# My bow sight is moved all the way over to the right... Why?



## Likeapickle (Apr 19, 2011)

I have a question and I need someone knowledgeable to answer it.. I'm shooting a 2011 Z7 with a qad rest, Easton fmjs at 60/28". I have two different sights.. HHA DSxl5519 and a apex Axim 4 pin. Both sights are micro adjustable but when I'm using them both sights are pretty much maxed out to thr right with the windage adjustments. I've had it paper tuned when I bought it and then again about 2 months after I bought it. It shoots tight groups just trying to figure out why it's like this. Is it my rest? My timing? My center shot? Tuning? Or me? Just lookin for some imput


----------



## slee (Aug 31, 2006)

Which side of the riser is the bracket mounted on? Inside the sight window, or outside on the back of the riser? If it isn't mounted on the outside of the riser(ie quiver side), move it over. If it's already there, shim under it to move it out more. Can you post a pic looking from nock to point down your shaft?


----------



## gridman (Aug 26, 2007)

Likeapickle said:


> I have a question and I need someone knowledgeable to answer it.. I'm shooting a 2011 Z7 with a qad rest, Easton fmjs at 60/28". I have two different sights.. HHA DSxl5519 and a apex Axim 4 pin. Both sights are micro adjustable but when I'm using them both sights are pretty much maxed out to thr right with the windage adjustments. I've had it paper tuned when I bought it and then again about 2 months after I bought it. It shoots tight groups just trying to figure out why it's like this. Is it my rest? My timing? My center shot? Tuning? Or me? Just lookin for some imput


I would check idler lean, make sure its in the right spot, if not correct it, then check center shot, then try paper tuning. It could be a combination of a couple of things


----------



## Travis Shaw (Feb 28, 2011)

I would check your center shot and how are you aiming? With both eyes open or one eye shut?


----------



## Likeapickle (Apr 19, 2011)

My sight is mounted on the outside of my riser. 
I'm not sure how to tell if the idler lean is correct. I'll try and take a few pics when I get a chance.

I shoot with both eyes open but shooting with one eye I still hit in the sane place.


----------



## BadgerT (Mar 23, 2011)

possibly your grip. If you are consistent and grouping tightly at your POA, don't sweat it.


----------



## hoyt3 (Apr 22, 2005)

BadgerT said:


> possibly your grip. If you are consistent and grouping tightly at your POA, don't sweat it.

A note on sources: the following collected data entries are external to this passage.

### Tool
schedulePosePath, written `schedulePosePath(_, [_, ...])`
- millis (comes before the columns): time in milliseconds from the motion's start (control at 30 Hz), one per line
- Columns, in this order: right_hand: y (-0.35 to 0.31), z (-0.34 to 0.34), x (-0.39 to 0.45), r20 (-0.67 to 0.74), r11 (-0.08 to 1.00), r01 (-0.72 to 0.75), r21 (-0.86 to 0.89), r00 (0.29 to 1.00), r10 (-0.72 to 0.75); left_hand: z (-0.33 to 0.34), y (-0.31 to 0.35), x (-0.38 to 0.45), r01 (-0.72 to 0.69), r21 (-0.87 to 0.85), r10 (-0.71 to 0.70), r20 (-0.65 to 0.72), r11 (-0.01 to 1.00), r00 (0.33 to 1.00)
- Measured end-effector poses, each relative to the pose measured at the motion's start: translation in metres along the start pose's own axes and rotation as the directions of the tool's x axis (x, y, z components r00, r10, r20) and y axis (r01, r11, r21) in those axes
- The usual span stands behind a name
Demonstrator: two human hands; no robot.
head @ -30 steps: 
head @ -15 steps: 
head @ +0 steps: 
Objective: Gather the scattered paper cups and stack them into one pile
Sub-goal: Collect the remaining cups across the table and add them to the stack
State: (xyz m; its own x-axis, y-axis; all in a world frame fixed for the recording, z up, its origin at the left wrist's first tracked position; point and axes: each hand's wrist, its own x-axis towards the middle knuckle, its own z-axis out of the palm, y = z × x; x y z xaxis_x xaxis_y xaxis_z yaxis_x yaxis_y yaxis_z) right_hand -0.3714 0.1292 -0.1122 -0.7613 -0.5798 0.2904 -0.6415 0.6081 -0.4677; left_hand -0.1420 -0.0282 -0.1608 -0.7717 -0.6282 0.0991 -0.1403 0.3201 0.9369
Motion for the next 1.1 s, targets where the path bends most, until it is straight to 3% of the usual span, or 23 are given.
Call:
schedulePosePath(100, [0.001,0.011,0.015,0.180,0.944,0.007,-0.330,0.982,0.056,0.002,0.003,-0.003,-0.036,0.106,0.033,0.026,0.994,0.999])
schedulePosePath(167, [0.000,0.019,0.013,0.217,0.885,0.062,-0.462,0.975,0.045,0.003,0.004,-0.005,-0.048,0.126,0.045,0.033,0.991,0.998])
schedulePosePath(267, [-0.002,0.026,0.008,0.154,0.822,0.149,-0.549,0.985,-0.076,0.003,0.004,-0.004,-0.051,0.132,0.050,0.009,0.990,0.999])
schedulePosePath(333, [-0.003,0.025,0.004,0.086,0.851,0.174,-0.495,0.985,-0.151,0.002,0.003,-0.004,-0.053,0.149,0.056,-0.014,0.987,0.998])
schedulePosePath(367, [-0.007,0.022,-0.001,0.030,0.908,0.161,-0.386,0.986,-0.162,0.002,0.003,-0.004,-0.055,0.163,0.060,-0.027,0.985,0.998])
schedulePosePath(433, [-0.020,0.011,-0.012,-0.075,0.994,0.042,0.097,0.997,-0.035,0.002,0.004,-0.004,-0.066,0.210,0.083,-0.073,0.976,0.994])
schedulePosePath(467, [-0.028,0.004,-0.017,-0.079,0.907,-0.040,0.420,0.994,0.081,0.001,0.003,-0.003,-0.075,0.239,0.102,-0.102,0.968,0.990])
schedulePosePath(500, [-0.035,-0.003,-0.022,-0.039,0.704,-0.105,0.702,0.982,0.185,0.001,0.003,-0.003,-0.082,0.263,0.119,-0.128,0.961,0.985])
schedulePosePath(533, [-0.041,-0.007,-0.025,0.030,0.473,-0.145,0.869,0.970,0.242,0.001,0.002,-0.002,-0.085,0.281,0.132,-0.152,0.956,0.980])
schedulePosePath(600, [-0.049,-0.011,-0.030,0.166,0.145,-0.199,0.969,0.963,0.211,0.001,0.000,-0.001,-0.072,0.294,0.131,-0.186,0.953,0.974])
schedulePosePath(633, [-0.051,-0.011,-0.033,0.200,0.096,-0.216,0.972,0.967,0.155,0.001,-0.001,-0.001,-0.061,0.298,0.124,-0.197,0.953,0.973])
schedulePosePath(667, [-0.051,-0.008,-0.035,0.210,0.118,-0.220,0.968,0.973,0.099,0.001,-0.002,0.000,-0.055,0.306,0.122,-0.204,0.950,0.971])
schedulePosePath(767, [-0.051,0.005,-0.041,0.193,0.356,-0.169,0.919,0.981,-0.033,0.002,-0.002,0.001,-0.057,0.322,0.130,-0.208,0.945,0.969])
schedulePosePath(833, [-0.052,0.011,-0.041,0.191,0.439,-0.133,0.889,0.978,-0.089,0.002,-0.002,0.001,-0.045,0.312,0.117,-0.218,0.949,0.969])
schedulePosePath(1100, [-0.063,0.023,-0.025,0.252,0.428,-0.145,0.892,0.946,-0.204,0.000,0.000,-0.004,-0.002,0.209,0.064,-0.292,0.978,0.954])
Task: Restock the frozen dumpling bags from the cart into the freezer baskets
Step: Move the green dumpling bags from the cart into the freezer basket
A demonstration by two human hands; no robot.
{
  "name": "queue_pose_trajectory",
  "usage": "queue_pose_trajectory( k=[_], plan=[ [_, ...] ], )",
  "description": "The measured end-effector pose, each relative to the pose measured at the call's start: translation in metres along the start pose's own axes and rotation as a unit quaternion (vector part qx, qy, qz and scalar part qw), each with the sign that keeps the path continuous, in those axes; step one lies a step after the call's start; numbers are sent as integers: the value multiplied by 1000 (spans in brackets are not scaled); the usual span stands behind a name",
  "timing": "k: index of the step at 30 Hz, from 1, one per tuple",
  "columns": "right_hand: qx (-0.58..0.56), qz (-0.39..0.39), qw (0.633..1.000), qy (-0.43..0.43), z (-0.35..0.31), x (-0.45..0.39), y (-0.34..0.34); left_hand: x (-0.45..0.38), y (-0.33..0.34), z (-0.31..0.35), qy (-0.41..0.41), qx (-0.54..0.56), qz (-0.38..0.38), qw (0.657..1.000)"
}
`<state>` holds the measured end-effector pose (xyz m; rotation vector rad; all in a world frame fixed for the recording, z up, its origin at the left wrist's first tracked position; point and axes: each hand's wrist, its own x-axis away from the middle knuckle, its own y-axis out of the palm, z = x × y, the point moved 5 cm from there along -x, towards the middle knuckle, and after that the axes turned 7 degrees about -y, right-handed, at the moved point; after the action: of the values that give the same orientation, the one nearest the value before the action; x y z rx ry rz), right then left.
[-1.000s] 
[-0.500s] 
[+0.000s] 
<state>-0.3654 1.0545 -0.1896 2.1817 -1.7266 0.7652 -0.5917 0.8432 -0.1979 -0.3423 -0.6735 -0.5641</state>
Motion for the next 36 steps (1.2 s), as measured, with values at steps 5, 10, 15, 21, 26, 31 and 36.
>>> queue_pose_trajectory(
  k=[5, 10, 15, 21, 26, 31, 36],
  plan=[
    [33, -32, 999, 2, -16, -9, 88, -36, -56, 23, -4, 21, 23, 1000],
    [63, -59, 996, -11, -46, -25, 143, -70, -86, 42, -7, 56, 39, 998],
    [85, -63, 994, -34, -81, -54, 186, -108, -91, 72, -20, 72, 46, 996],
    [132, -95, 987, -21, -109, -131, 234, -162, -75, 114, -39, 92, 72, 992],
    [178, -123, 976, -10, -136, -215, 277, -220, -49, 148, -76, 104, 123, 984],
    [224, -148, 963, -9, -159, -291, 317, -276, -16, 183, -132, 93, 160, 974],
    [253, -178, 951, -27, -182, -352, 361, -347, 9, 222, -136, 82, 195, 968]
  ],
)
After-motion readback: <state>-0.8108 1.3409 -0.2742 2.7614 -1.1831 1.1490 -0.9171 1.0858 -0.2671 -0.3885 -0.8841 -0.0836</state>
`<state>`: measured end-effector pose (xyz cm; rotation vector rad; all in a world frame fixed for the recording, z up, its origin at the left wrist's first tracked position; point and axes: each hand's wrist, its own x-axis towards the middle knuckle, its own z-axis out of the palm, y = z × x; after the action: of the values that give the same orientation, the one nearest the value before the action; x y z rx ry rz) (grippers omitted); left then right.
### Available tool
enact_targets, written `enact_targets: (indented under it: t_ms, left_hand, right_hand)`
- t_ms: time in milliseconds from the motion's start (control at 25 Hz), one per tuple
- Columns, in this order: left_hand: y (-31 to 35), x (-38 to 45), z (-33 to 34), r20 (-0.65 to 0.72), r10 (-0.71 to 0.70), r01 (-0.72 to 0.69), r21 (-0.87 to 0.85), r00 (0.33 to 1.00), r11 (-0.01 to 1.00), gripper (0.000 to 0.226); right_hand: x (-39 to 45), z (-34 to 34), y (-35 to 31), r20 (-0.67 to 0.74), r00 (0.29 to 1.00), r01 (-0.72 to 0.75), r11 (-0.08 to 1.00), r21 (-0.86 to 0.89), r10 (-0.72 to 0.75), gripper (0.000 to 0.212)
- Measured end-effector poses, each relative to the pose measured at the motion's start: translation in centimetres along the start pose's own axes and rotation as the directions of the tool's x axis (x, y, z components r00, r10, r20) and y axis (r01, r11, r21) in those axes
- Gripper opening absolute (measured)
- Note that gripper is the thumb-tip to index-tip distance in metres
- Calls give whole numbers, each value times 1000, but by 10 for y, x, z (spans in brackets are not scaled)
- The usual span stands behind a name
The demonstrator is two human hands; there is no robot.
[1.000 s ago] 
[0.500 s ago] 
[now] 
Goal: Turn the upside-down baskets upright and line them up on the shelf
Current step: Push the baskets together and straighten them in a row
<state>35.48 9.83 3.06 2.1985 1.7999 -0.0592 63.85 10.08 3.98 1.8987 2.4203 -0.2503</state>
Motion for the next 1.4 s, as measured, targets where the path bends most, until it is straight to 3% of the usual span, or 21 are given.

I'd have to second that ^^

I have the occasional shot go awry on me and it's almost always traced back to my grip. I'd say you are shooting alot to figure this out? Might be the right time to take a break and do something else for a few days? I know how all consuming it can be to try and figure an issue out. I've made so many problems worse by trying everything in the book and not thinking it through. 

"LOL, ITS a MATHEWS"

There's one in every group and a ton on here.


----------



## j53 (Jun 8, 2007)

Ive tuned several z7's and the new extremes... that is exactly what it is "grip" they are narrow similar to the Pse's x-force models-the first thing most shooters do is torque the bow to the right.... even if your idler wheel is got a lil lean it chances are your a low wrist shooter (high wristers not as bad to torque that particular grip but still do especially the Pse narrow grips- just look at your arrow in relation to the straight line on the shelf of the PSE riser) and even after paper tuning or walk back tuning because of the narrow grip those particular bows when equipping with HHA sights and others with larger scopes--- chances are your not gonna see the entire sight picture of the scope... out of most all Ive set I cant remember not one of the z7s or the new z7 extremes that you can and the bows are shooting bullets and bustin nocks.... like stated above dont sweat it


----------



## Canadian GRiNGo (Apr 6, 2011)

This is the same thing happening with my switchback, it tunes next to the riser. I too wonder if it the hugh fat grip on it. This happened to a friend with a DXT, he changed his grip and it fixed it.


----------